The continuing search to find life-sustaining elements on Mars may have resulted in a promising find.
A recent study documents the discovery of salt deposits from an ancient lake which could have been home to some of the planet's last living organisms.
Scientists have dated the presence of liquid water there to about 3.6 billion years ago which is about 200 million years later than previous estimates of its last existence on Mars.
The theory is that as Mars became colder with less atmospheric pressure, any remaining water receded and froze at the poles.

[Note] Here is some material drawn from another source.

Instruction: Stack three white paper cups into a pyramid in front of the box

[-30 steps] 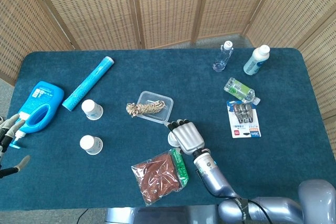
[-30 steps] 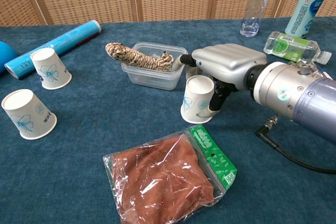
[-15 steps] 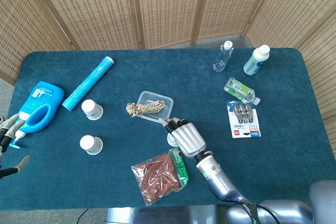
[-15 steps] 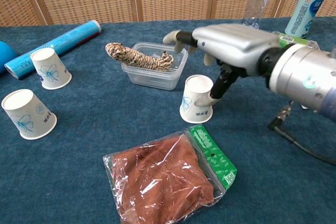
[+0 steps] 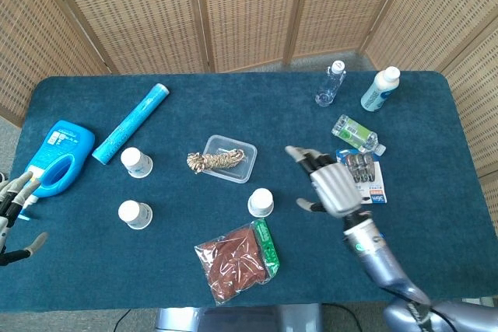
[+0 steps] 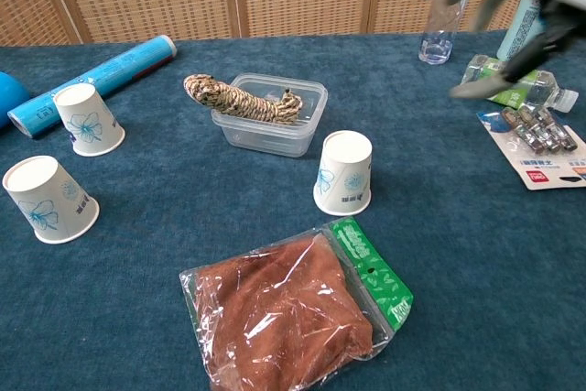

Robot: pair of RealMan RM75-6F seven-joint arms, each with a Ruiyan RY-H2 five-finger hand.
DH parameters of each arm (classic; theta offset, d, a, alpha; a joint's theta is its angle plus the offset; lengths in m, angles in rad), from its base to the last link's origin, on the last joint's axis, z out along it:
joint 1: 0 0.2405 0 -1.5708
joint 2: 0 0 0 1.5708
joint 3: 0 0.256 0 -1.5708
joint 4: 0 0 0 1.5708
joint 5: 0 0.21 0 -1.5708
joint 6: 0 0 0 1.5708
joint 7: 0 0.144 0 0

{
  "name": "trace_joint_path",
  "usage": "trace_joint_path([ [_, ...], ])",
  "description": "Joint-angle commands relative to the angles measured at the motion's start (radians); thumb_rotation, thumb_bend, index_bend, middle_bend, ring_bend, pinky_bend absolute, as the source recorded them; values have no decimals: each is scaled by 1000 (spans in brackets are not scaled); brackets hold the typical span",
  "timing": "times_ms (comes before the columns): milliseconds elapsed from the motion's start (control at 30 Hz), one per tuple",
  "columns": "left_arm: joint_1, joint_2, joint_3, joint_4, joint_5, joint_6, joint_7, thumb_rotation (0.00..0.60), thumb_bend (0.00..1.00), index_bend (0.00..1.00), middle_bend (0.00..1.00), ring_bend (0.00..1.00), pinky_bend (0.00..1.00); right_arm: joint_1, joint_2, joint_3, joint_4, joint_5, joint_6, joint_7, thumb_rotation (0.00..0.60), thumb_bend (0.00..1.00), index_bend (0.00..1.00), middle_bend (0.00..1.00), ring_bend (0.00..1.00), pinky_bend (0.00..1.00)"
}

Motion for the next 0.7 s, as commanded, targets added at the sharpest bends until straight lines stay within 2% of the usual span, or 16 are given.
trace_joint_path([
  [33, -8, 3, -6, -4, -5, -8, -5, 600, 346, 0, 0, 0, 0, -74, 71, -37, 43, -53, 67, 109, 600, 0, 17, 204, 201, 354],
  [167, -27, 7, -11, -25, -11, -38, 7, 600, 347, 0, 0, 0, 0, -144, 94, -64, 130, -58, 116, 248, 600, 0, 45, 204, 201, 354],
  [367, -53, 22, -11, -105, -6, -86, 123, 600, 343, 0, 0, 0, 0, -226, 79, -74, 269, -54, 180, 426, 600, 0, 52, 203, 201, 354],
  [533, -83, 26, -19, -185, -22, -140, 234, 600, 342, 0, 0, 0, 0, -276, 68, -66, 366, -44, 221, 501, 600, 0, 53, 204, 201, 354],
  [700, -121, 6, -29, -251, -56, -213, 368, 600, 341, 0, 0, 0, 0, -322, 70, -55, 394, -35, 260, 556, 600, 0, 54, 204, 201, 354],
])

See photos from the Curiosity rover on Mars:
Ancient lake could have been last site for martian life
This image from Curiosity's Mastcam shows inclined beds of sandstone interpreted as the deposits of small deltas fed by rivers flowing down from the Gale Crater rim and building out into a lake where Mount Sharp is now. It was taken March 13, 2014, just north of the "Kimberley" waypoint.

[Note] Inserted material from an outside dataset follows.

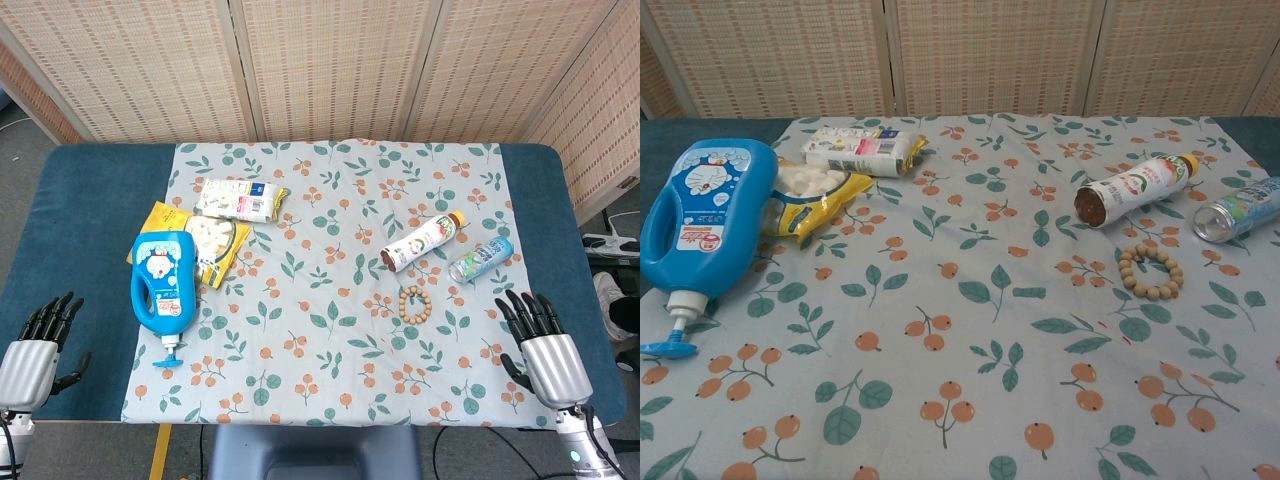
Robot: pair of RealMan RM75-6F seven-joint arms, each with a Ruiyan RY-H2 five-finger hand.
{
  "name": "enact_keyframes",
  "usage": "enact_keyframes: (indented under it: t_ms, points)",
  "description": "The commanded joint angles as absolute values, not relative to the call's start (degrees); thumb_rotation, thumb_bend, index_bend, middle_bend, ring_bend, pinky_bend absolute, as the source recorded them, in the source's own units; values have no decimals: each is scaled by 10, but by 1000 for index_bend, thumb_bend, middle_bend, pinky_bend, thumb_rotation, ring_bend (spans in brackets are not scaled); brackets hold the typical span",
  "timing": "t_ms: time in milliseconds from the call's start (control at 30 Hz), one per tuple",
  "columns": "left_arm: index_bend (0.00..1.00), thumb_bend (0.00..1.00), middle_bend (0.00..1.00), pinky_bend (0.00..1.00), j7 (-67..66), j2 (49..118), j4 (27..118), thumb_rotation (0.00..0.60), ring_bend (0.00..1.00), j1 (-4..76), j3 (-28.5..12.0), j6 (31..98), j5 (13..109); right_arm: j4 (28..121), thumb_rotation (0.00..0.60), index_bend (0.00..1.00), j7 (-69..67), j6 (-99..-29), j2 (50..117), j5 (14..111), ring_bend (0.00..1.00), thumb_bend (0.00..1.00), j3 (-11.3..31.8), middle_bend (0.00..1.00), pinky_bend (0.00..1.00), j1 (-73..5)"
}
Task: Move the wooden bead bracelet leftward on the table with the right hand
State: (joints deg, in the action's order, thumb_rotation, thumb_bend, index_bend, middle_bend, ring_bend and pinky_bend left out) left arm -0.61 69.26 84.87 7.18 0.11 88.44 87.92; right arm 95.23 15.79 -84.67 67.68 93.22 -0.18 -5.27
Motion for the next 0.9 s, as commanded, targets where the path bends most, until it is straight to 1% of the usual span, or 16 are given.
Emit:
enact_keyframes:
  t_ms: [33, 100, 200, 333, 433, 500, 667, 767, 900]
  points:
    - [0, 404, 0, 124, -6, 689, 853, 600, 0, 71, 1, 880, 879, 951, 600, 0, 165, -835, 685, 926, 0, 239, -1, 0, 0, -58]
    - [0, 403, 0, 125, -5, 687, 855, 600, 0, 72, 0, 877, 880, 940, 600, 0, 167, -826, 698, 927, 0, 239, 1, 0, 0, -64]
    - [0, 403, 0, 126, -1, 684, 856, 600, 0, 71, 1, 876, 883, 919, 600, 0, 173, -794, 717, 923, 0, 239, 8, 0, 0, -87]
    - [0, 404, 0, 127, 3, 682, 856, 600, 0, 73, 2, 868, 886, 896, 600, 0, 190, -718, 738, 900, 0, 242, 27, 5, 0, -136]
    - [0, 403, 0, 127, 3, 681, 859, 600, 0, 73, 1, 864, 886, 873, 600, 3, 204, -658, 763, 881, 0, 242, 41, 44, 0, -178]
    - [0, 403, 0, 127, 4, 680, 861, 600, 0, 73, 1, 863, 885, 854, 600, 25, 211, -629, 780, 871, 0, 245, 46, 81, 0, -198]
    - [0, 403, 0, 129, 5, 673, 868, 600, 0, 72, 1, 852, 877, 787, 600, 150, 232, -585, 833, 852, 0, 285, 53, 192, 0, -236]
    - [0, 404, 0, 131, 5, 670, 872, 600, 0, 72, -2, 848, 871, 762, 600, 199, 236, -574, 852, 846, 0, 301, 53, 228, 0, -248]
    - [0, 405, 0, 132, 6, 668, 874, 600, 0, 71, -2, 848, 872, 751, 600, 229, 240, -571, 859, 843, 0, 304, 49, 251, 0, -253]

This March 25, 2014, view from the Mastcam on NASA's Curiosity Mars rover looks southward at the Kimberley waypoint. In the foreground, multiple sandstone beds show systematic inclination to the south suggesting progressive build-out of delta sediments in that direction (toward Mount Sharp).
This image shows inclined beds characteristic of delta deposits where a stream entered a lake, but at a higher elevation and farther south than other delta deposits north of Mount Sharp. This suggests multiple episodes of delta growth building southward. It is from Curiosity's Mastcam.
This evenly layered rock photographed by the Mast Camera (Mastcam) on NASA's Curiosity Mars Rover on Aug. 7, 2014, shows a pattern typical of a lake-floor sedimentary deposit not far from where flowing water entered a lake.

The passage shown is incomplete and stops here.